Action item:
Each line below must be printed exactly as it stands.

Dataset content:
################
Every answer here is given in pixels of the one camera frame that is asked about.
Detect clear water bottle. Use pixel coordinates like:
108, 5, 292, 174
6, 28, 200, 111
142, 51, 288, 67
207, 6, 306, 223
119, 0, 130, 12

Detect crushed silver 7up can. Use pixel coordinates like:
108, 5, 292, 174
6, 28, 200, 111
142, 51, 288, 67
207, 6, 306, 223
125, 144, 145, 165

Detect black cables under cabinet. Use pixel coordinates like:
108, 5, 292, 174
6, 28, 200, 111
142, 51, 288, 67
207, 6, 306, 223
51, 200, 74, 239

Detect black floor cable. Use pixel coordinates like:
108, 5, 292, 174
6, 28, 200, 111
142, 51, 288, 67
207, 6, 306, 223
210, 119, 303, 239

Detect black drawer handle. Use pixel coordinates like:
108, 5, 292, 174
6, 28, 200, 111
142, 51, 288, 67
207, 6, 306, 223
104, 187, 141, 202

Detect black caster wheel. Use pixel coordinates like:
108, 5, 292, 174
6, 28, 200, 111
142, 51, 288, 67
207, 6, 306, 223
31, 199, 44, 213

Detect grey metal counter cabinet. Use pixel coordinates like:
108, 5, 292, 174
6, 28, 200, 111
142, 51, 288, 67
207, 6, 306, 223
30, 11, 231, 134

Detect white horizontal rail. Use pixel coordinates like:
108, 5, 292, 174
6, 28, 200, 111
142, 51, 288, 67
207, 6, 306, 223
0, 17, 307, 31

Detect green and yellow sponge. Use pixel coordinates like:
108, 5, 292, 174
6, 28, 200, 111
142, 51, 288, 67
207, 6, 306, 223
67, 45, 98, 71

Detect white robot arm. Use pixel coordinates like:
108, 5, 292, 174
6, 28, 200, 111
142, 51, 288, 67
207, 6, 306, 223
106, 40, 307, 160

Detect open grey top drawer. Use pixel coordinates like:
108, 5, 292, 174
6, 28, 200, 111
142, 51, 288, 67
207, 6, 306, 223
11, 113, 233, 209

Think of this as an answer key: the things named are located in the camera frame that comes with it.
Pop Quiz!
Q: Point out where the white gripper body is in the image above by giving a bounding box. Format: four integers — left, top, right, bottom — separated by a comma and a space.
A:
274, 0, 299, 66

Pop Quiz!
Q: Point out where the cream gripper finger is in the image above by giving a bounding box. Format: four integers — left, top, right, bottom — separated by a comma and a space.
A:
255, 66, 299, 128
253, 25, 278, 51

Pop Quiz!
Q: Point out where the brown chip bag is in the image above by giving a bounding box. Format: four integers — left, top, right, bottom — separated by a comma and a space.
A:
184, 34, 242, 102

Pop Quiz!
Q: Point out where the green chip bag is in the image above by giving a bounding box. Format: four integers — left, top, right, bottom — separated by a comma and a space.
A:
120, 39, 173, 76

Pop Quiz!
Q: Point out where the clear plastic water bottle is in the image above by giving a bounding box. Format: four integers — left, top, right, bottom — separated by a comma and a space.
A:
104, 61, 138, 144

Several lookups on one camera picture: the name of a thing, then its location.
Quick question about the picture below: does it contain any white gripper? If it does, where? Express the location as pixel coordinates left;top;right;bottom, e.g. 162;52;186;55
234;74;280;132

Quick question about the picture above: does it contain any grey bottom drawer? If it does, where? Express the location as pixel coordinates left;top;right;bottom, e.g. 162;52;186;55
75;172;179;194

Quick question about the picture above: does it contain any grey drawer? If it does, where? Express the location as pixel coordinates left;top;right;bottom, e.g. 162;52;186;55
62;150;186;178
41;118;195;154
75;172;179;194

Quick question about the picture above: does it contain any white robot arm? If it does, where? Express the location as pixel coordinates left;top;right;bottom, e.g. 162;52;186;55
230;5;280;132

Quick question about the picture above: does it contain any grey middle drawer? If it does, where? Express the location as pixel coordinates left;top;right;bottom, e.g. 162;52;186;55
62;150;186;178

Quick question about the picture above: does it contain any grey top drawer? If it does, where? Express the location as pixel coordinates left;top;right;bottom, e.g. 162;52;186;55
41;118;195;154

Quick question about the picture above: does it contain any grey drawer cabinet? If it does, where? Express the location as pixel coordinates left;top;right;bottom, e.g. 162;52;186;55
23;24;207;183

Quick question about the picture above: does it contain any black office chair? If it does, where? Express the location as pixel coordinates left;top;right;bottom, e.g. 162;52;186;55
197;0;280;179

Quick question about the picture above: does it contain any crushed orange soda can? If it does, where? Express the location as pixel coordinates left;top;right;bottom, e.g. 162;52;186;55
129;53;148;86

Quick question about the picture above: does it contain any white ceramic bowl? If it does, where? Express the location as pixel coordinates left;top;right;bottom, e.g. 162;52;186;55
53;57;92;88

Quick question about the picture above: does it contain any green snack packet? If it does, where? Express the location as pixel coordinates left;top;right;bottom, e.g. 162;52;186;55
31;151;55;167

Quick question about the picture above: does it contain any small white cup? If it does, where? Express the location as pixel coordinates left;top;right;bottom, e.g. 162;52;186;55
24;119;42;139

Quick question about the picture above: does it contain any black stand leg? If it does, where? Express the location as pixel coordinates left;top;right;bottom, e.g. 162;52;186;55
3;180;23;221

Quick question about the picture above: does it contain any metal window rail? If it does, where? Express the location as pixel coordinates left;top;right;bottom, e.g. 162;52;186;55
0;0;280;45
################
Your response:
Every answer here is given in pixels of the one camera frame that is asked about.
Detect clear water bottle. Use pixel coordinates like:
108, 5, 292, 174
6, 28, 200, 111
142, 51, 288, 67
207, 6, 306, 223
119, 0, 130, 12

Detect crushed silver 7up can. Use pixel coordinates like:
108, 5, 292, 174
6, 28, 200, 111
142, 51, 288, 67
207, 6, 306, 223
125, 144, 145, 165

Detect black cables under cabinet. Use pixel coordinates like:
108, 5, 292, 174
6, 28, 200, 111
142, 51, 288, 67
207, 6, 306, 223
51, 200, 74, 239

Detect black floor cable. Use pixel coordinates like:
108, 5, 292, 174
6, 28, 200, 111
142, 51, 288, 67
207, 6, 306, 223
210, 119, 303, 239

Detect black drawer handle. Use pixel coordinates like:
108, 5, 292, 174
6, 28, 200, 111
142, 51, 288, 67
207, 6, 306, 223
104, 187, 141, 202

Detect black caster wheel. Use pixel coordinates like:
108, 5, 292, 174
6, 28, 200, 111
142, 51, 288, 67
207, 6, 306, 223
31, 199, 44, 213

Detect grey metal counter cabinet. Use pixel coordinates like:
108, 5, 292, 174
6, 28, 200, 111
142, 51, 288, 67
207, 6, 306, 223
30, 11, 231, 134

Detect white horizontal rail. Use pixel coordinates like:
108, 5, 292, 174
6, 28, 200, 111
142, 51, 288, 67
207, 6, 306, 223
0, 17, 307, 31

Detect green and yellow sponge. Use pixel coordinates like:
108, 5, 292, 174
6, 28, 200, 111
142, 51, 288, 67
207, 6, 306, 223
67, 45, 98, 71

Detect white robot arm. Use pixel coordinates like:
108, 5, 292, 174
6, 28, 200, 111
142, 51, 288, 67
207, 6, 306, 223
106, 40, 307, 160

Detect open grey top drawer. Use pixel coordinates like:
108, 5, 292, 174
6, 28, 200, 111
142, 51, 288, 67
207, 6, 306, 223
11, 113, 233, 209

Think of this as an answer key: the things named are located in the camera frame that comes with it.
Pop Quiz!
Q: Point out where the white gripper body is in the image above by giving a bounding box. Format: four integers — left, top, right, bottom — separated by a comma and a space.
A:
274, 0, 299, 66

Pop Quiz!
Q: Point out where the cream gripper finger is in the image above by giving a bounding box. Format: four integers — left, top, right, bottom — separated by a comma and a space.
A:
255, 66, 299, 128
253, 25, 278, 51

Pop Quiz!
Q: Point out where the brown chip bag is in the image above by giving a bounding box. Format: four integers — left, top, right, bottom — separated by a comma and a space.
A:
184, 34, 242, 102

Pop Quiz!
Q: Point out where the green chip bag is in the image above by giving a bounding box. Format: four integers — left, top, right, bottom — separated by a comma and a space.
A:
120, 39, 173, 76

Pop Quiz!
Q: Point out where the clear plastic water bottle is in the image above by giving a bounding box. Format: four integers — left, top, right, bottom — separated by a comma and a space.
A:
104, 61, 138, 144

Several lookups on one camera picture: the name of a thing, then its location.
Quick question about the picture below: does it contain any white gripper? If it does, where? Express the location as pixel coordinates left;top;right;bottom, e.g. 162;52;186;55
234;74;280;132

Quick question about the picture above: does it contain any grey bottom drawer? If it does, where? Express the location as pixel coordinates left;top;right;bottom, e.g. 162;52;186;55
75;172;179;194

Quick question about the picture above: does it contain any grey drawer? If it does, where? Express the location as pixel coordinates left;top;right;bottom, e.g. 162;52;186;55
62;150;186;178
41;118;195;154
75;172;179;194

Quick question about the picture above: does it contain any white robot arm? If it does, where? Express the location as pixel coordinates left;top;right;bottom, e.g. 162;52;186;55
230;5;280;132

Quick question about the picture above: does it contain any grey middle drawer? If it does, where? Express the location as pixel coordinates left;top;right;bottom, e.g. 162;52;186;55
62;150;186;178

Quick question about the picture above: does it contain any grey top drawer? If it does, where? Express the location as pixel coordinates left;top;right;bottom, e.g. 162;52;186;55
41;118;195;154

Quick question about the picture above: does it contain any grey drawer cabinet? If it does, where? Express the location as pixel coordinates left;top;right;bottom, e.g. 162;52;186;55
23;24;207;183

Quick question about the picture above: does it contain any black office chair? If it does, where? Express the location as pixel coordinates left;top;right;bottom, e.g. 162;52;186;55
197;0;280;179

Quick question about the picture above: does it contain any crushed orange soda can? If it does, where? Express the location as pixel coordinates left;top;right;bottom, e.g. 162;52;186;55
129;53;148;86

Quick question about the picture above: does it contain any white ceramic bowl? If it does, where? Express the location as pixel coordinates left;top;right;bottom, e.g. 162;52;186;55
53;57;92;88

Quick question about the picture above: does it contain any green snack packet? If it does, where? Express the location as pixel coordinates left;top;right;bottom, e.g. 162;52;186;55
31;151;55;167

Quick question about the picture above: does it contain any small white cup? If it does, where? Express the location as pixel coordinates left;top;right;bottom, e.g. 162;52;186;55
24;119;42;139

Quick question about the picture above: does it contain any black stand leg? If it does, where? Express the location as pixel coordinates left;top;right;bottom, e.g. 162;52;186;55
3;180;23;221

Quick question about the picture above: does it contain any metal window rail? If it does, where? Express the location as pixel coordinates left;top;right;bottom, e.g. 162;52;186;55
0;0;280;45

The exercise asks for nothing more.